Special to The Libertarian Enterprise

MNN. Mar. 25, 2008. Was the Mohawk-Oka Crisis of 1990 a dry run for overseas terror? On July 11, 1990, the Quebec Police paramilitary forces opened fire on a group of peaceful demonstrators in the early hours of the morning. We were resisting the nearby town of Oka from illegally building a golf course on top of our burial and ceremonial site. The attack on us escalated after Prime Minister Brian Mulroney met with President George Bush. 4000 heavily armed soldiers surrounded three of our communities, Kanehsatake, Kahnawake and Akwesasne. They wanted us to fire a shot so they would have an excuse to kill us. We were on to them.

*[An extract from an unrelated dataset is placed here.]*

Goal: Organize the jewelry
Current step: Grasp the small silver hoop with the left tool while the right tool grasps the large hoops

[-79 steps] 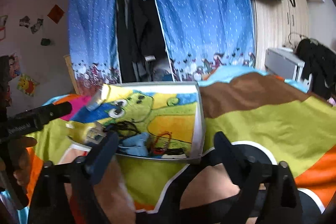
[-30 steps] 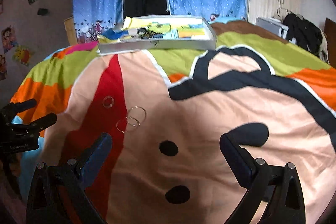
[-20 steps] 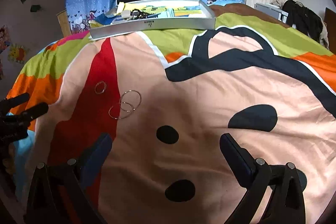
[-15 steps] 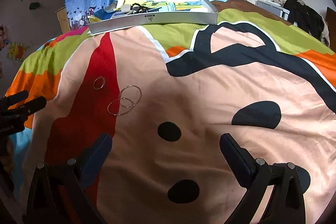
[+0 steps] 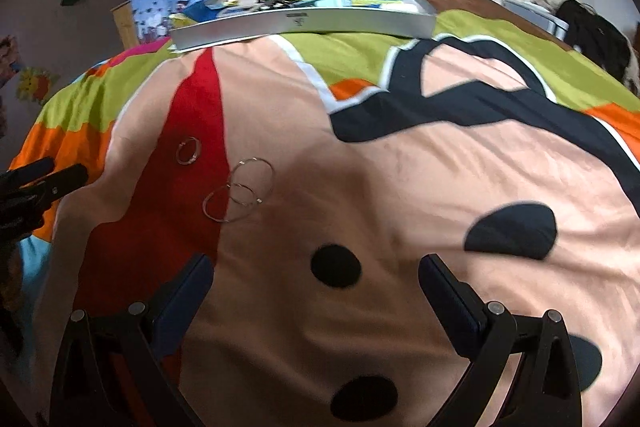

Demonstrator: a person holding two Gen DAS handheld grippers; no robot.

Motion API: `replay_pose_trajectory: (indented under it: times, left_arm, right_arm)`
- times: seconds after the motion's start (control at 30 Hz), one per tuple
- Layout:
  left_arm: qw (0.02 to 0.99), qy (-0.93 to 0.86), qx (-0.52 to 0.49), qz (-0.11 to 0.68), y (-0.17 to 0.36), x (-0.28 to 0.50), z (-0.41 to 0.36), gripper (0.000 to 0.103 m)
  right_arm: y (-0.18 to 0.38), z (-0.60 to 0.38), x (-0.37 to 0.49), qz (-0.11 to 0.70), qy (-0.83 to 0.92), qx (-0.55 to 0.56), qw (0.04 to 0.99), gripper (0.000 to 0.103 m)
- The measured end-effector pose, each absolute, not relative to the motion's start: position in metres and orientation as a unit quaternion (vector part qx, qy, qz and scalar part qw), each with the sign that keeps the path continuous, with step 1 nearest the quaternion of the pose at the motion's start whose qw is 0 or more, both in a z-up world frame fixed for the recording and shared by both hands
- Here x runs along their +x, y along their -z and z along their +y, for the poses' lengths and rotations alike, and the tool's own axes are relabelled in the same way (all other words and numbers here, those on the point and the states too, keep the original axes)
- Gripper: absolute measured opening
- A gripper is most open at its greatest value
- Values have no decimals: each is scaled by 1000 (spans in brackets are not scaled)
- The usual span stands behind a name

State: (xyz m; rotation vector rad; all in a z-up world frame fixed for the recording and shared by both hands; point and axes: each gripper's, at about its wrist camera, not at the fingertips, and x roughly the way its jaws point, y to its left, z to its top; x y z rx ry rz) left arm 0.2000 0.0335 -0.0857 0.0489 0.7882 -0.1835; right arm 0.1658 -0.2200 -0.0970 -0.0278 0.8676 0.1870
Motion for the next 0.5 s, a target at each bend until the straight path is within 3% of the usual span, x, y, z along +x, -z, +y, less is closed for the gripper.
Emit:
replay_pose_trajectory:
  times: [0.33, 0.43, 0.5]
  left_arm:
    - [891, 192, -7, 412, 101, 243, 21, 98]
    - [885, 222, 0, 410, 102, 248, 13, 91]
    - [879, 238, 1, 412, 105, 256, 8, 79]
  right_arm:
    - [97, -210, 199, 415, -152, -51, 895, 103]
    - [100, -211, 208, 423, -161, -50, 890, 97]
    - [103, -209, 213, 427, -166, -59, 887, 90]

Col. Musgrave of the British Secret Service was brought over by a Canadian think tank to put a plan in motion to break us down. He was going to use tactics the Brits used against the Irish. He vowed to accomplish this in three weeks.

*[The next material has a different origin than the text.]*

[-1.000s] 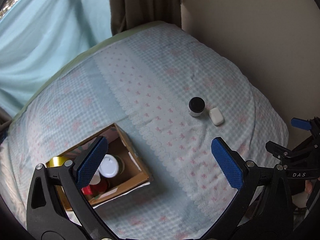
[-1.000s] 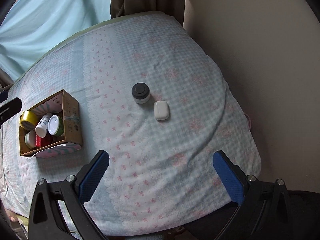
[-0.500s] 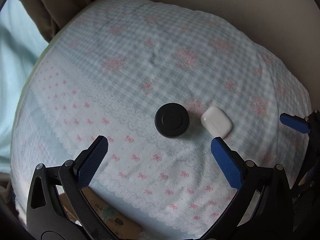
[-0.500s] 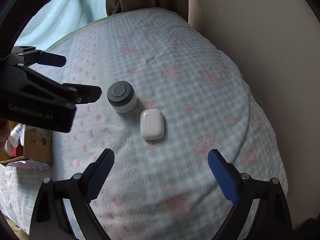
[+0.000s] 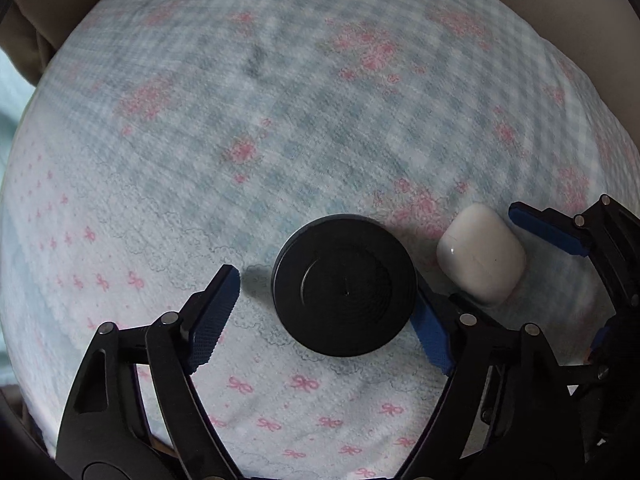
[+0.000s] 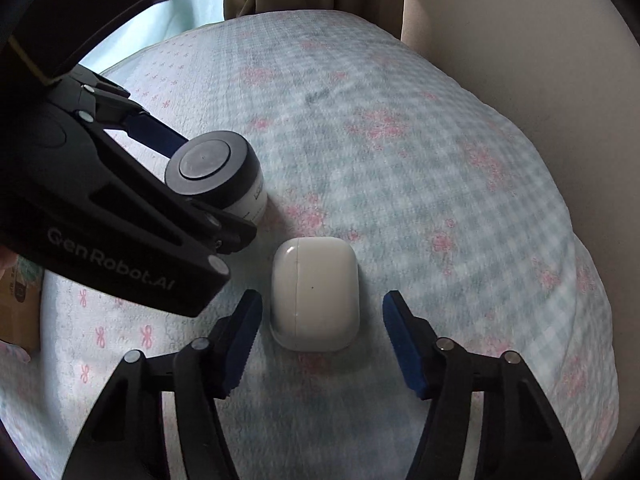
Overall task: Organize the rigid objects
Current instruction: 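Grasp the black-lidded jar with the left tool while the right tool grasps the white earbud case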
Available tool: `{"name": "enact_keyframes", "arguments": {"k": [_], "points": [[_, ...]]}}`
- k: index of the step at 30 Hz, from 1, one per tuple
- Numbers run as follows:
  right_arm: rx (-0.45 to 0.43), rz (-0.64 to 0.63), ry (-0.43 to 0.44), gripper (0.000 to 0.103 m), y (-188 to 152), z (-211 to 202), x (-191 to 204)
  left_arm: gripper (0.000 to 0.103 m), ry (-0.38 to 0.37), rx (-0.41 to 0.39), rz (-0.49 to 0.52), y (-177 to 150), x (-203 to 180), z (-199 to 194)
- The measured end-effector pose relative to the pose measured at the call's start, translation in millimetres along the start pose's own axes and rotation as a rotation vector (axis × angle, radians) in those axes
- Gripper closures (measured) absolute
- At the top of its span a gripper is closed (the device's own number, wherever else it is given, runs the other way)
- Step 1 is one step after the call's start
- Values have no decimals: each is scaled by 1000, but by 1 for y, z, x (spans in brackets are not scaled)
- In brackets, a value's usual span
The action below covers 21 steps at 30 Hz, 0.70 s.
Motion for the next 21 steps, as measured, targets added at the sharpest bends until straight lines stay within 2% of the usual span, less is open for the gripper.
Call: {"name": "enact_keyframes", "arguments": {"k": [4, 6, 7, 14, 21], "points": [[0, -16, 13, 62, 1, 1, 1, 33, -9, -4, -11, 1, -1, 6], [7, -22, 17, 62, 1, 1, 1, 47, -17, -15, 2, 3, -5, 6], [10, -17, 22, 62, 1, 1, 0, 49, -17, -19, 14, 5, -8, 5], [24, 8, 42, 62, 6, 3, -5, 49, -17, -8, 6, 16, -13, 10], [22, 37, 28, 62, 13, -4, -14, 49, -10, -12, -42, 25, -6, -11]]}}
Point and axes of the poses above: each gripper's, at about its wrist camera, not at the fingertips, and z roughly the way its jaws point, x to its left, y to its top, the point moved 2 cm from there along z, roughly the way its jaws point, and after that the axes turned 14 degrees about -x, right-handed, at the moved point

The corporate press stepped up its habitual demonization of us. The soldiers shouted and threatened us. The media "spinners" portrayed our men, women and children as the nasty enemy and we were less than human. This created the conditions required to get the public to accept mistreatment and violations of our rights. We were subjected to sleep deprivation by flying choppers over us all night long. Even jets were flown close over our heads. Bright lights were shone on us and into our windows. Food was cut off or left to rot or spat upon and peed into by the soldiers before it was turned over to us. Water and hydro were turned off and on. Incendiary devices were blown up around us. Snipers were everywhere.

When we finally walked out September 26th 1990, the soldiers and cops attacked, beat and threw us into buses and took us to prisons at Farnham army base. We were left on the tarmac all night long. They would not let us go to the bathroom or get medical attention for our injured. The soldiers beat their guns on the sides of the bus to stop us from sleeping, swore and shouted racial slurs at us and took out their penises and urinated at us.

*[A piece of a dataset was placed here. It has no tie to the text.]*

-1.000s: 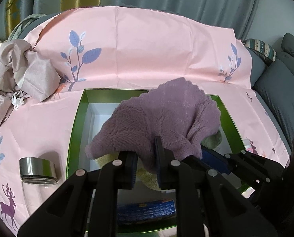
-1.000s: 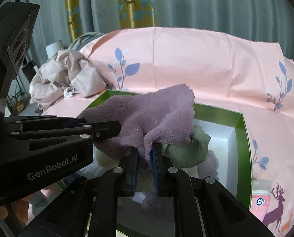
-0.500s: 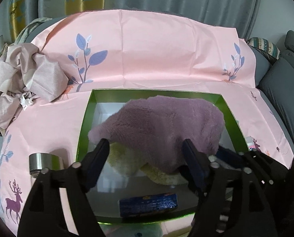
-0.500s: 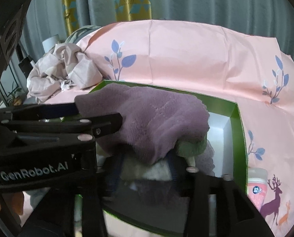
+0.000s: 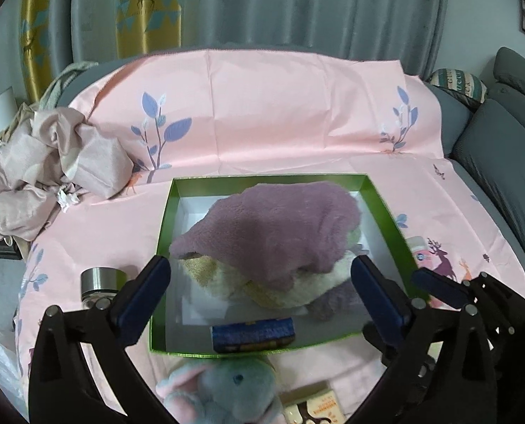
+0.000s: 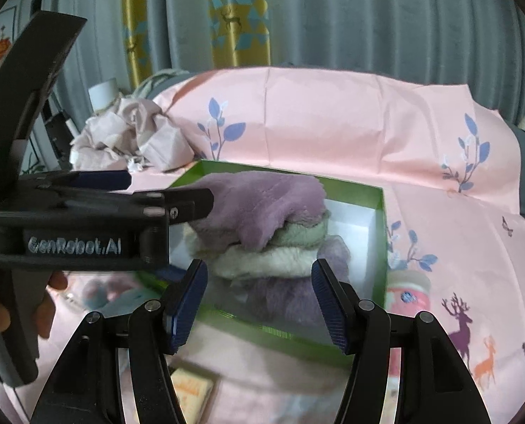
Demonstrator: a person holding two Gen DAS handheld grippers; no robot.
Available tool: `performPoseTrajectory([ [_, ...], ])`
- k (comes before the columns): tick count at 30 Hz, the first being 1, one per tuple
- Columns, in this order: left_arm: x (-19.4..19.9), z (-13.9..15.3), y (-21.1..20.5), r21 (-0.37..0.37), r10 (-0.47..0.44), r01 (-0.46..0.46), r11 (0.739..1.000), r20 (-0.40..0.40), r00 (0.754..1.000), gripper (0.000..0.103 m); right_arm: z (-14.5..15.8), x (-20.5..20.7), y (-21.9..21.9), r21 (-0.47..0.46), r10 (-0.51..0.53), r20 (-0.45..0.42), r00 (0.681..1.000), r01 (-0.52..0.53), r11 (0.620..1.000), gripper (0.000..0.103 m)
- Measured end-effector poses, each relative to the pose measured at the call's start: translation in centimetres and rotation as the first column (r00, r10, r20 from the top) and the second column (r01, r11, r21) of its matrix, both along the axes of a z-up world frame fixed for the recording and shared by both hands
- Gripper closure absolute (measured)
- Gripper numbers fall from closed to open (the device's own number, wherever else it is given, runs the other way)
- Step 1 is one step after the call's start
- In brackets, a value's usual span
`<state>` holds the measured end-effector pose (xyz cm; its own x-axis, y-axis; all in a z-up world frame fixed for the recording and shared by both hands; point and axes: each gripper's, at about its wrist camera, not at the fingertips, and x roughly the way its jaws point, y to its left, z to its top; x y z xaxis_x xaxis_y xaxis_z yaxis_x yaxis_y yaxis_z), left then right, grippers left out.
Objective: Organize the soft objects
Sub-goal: 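Withdraw the right gripper and move it to the yellow tissue pack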
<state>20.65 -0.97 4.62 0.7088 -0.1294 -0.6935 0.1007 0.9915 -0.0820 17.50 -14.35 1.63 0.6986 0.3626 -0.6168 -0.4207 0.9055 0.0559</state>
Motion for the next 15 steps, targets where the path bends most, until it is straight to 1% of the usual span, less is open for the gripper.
performPoseTrajectory([
  [4,-1.9,1.2,-0.5,0.004,-0.011,0.011,1.000,0.026,1.000,0.001,0.8,-2.3,-1.3,0.039,0.016,0.011,1.000,-0.016,0.999,0.041],
  [9,-5.0,2.1,-0.5,-0.007,-0.035,0.036,0.999,0.038,0.999,0.001,1.3,-5.1,-2.5,0.057,0.021,0.019,1.000,-0.022,0.998,0.041],
  [12,-7.3,2.3,0.3,-0.013,-0.040,0.041,0.999,0.037,0.999,0.001,1.2,-6.9,-3.4,0.059,0.025,0.011,1.000,-0.025,0.998,0.041],
  [15,-9.5,1.9,1.7,-0.024,-0.014,0.015,1.000,0.027,1.000,0.001,0.8,-8.2,-3.9,0.058,0.024,-0.001,1.000,-0.024,0.998,0.041],
])
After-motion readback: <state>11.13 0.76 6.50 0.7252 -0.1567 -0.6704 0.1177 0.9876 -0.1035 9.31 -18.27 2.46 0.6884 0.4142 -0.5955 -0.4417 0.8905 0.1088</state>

This was not the aberrant behavior of a few bad apples. They tried to take our children from us to use as hostages to control us. Luckily we got them out. We were herded into barracks and forbidden to sleep or eat. Anyone who dozed off was awakened with rifle butts banged on the floor next to our heads. After two sleepless nights we were taken for interrogation. In the room were two men who shouted racial and degrading slurs and threats at us. The Quebec Police and their army trainers told us that we would spend the rest of our lives in jail.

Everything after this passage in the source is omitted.